On the i8, the carbon-fibre passenger cell offers a two-plus-two seating configuration with excellent crash performance and weight savings of 50% over steel and around 30% over aluminum. The butterfly-style doors are also made out of CFRP and reinforced with aluminum. In addition, the bumpers and fenders are made from a one-piece composite plastic.
It is clear that for the production of lightweight structural components, carmakers are increasingly looking to composites. According to chemical giant BASF, the market for composites in automotive body and chassis applications will be worth €2 billion ($2.3 billion) by 2025. However, thermoset-based composites are expensive and the processes used to turn them into production-ready components have traditionally been too slow for use in high-volume manufacture. Carmakers, research centres and material producers are now looking to develop processes that solve these shortcomings.
Dedicated press solutions
A case in point can be seen at the National Composites Centre (NCC) in Bristol, UK, where a newly installed Schuler press for high-volume manufacturing is now in operation. The upstroking, short-stroke press has a press force of 36,000kN and a clamping surface of 3.6 x 2.4m. “We have installed the world’s largest, openly accessible, high rate manufacturing press for composites,” states Tom Hitchings, NCC business development director. “It is aimed at supporting sectors such as automotive, where developing high-rate, low-cost manufacture of composite components is critical. This press is producing parts within less than five minutes.”
In the HP-RTM process, resin is injected as quickly and smoothly as possible into the vacuum mould, which is opened by just a few tenths of a millimetre. This gap injection process enables the resin to spread over the mat with far less flow resistance and low injection pressure. It then quickly infiltrates the mat before polymerisation is started by heat induction.
Due to the geometry of the part or cavity surface, the die’s centre of loading is not necessarily in the middle of the press. There are also off-centre forces from the injection positions. Importantly, the parallelism control prevents the slide or upper die from tilting during gap injection and thus ensures smooth, even injection over the entire surface.

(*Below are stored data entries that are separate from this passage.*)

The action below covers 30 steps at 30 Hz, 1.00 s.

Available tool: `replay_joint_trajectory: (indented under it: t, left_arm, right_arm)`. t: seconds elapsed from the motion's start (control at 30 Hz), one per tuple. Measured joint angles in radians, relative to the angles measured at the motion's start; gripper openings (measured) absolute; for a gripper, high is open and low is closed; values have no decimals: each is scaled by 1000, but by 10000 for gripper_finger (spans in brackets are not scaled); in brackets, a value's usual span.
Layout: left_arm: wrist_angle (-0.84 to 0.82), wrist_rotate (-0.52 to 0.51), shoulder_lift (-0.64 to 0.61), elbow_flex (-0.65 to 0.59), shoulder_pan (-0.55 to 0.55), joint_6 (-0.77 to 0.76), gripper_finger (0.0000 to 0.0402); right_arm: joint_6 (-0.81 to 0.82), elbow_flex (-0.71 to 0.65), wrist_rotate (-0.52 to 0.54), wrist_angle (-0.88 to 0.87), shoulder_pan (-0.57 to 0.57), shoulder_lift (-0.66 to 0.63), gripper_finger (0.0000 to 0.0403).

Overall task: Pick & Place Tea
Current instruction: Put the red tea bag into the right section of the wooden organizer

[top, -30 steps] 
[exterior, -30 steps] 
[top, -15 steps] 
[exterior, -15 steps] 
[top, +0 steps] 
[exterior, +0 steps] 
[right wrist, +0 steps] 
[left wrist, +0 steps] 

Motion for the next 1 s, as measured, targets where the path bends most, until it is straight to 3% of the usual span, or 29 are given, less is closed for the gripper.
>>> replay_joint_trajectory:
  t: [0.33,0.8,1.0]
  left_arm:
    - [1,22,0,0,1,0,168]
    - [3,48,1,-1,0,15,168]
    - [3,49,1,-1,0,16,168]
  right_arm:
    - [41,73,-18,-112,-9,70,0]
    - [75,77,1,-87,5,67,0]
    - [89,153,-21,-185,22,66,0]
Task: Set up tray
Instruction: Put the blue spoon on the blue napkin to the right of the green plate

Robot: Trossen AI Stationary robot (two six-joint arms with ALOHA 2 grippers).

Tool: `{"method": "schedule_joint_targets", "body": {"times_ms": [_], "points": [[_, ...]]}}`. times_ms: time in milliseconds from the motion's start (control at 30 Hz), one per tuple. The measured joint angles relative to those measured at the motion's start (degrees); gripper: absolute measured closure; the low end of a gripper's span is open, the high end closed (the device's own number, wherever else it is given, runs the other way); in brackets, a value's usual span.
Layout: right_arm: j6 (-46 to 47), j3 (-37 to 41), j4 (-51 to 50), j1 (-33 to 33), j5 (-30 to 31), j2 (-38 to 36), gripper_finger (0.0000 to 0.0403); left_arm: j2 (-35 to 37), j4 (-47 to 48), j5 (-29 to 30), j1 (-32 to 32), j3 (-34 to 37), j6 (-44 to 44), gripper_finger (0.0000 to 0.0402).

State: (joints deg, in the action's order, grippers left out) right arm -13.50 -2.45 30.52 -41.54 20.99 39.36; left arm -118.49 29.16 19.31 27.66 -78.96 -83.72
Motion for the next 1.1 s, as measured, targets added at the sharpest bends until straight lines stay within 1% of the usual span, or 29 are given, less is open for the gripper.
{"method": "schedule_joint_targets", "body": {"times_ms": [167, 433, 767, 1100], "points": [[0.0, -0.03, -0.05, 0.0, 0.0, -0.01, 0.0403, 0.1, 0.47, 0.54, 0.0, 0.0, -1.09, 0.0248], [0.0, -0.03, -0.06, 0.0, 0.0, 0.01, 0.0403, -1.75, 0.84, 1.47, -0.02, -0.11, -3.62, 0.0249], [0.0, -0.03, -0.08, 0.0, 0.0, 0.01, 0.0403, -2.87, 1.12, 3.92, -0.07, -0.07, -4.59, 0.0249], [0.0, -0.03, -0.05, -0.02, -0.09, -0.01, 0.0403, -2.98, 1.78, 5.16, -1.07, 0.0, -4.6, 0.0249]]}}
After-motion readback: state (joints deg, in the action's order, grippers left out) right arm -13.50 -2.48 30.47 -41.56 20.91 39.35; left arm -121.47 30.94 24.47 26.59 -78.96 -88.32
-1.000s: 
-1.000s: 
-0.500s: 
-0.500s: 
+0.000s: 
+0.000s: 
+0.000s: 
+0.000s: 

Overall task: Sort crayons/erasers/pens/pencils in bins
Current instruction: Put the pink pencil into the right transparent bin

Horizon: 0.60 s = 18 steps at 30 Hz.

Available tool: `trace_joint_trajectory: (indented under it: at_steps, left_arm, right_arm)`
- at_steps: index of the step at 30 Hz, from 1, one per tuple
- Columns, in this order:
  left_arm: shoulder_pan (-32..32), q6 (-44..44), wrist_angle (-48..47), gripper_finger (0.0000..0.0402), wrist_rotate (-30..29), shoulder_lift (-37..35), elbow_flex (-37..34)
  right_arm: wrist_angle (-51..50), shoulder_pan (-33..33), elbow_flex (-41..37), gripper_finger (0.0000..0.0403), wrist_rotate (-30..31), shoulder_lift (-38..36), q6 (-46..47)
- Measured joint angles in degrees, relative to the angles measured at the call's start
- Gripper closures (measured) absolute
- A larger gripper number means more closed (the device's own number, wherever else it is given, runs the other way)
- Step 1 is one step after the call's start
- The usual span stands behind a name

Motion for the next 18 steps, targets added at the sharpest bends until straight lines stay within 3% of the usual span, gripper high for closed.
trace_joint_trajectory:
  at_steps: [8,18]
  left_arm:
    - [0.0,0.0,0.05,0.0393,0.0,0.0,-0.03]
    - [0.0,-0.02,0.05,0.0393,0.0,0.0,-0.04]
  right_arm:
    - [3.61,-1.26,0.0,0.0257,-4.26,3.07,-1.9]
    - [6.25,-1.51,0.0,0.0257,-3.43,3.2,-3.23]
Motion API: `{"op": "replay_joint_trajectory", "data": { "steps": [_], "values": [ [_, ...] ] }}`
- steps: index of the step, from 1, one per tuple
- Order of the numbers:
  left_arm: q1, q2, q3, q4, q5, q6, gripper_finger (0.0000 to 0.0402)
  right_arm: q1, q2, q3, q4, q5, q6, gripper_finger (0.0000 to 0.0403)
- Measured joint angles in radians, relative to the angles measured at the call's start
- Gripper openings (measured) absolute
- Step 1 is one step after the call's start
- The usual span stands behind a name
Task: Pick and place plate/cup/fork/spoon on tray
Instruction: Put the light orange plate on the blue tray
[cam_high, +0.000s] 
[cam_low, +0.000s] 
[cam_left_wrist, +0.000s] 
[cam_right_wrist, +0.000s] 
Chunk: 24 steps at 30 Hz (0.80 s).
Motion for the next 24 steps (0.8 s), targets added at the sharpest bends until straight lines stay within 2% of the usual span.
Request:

Conventional downstroking presses work with a fixed bed and moving bolster, and a slide with a press force that is transmitted via cylinders in the press crown. Parallelism is ensured by four servo-controlled, counter-pressure cylinders located at the bed corners. These are also responsible for the break-open force needed to counter the adhesive forces and open the die.
“Although products made with thermosplastic composites can be up to 40% lighter than conventional automotive materials, many OEMs are still not keen”
– Bert Rietman, TPRC
In contrast, the slide on the upstroking press at the NCC only acts as a support during the pressing process. From top dead centre, the slide is moved by a drive cylinder to its support position and locked there. The actual working stroke is performed by the bed plate, driven by several short-stroke cylinders. Parallelism is ensured by a servo controlling these cylinders, while the breakout force in upstroke presses is achieved by the withdrawal of the bed plate. The benefits of upstroking, short-stroke presses compared with downstroking designs include high closing speeds of 1,000mm/s, shorter pressure build-up times of under 0.3 seconds and significantly lower construction height. “When dealing with large thermoplastic composite parts, rapid closing is required to avoid premature cooling,” says Hitchings.
Press equipment testing
Schuler press technology is also at the heart of the Aachen Centre for Integrative Lightweight Production (AZL) in Germany. Here, an upstroking press with a force of 1,800 tonnes is serving as a joint research and development platform for the large-scale testing of dies, lines, components and automation technologies. The tests are conducted under production conditions and ensure that equipment is ready for start-up. Schuler has forged a strategic alliance with AZL especially for this purpose.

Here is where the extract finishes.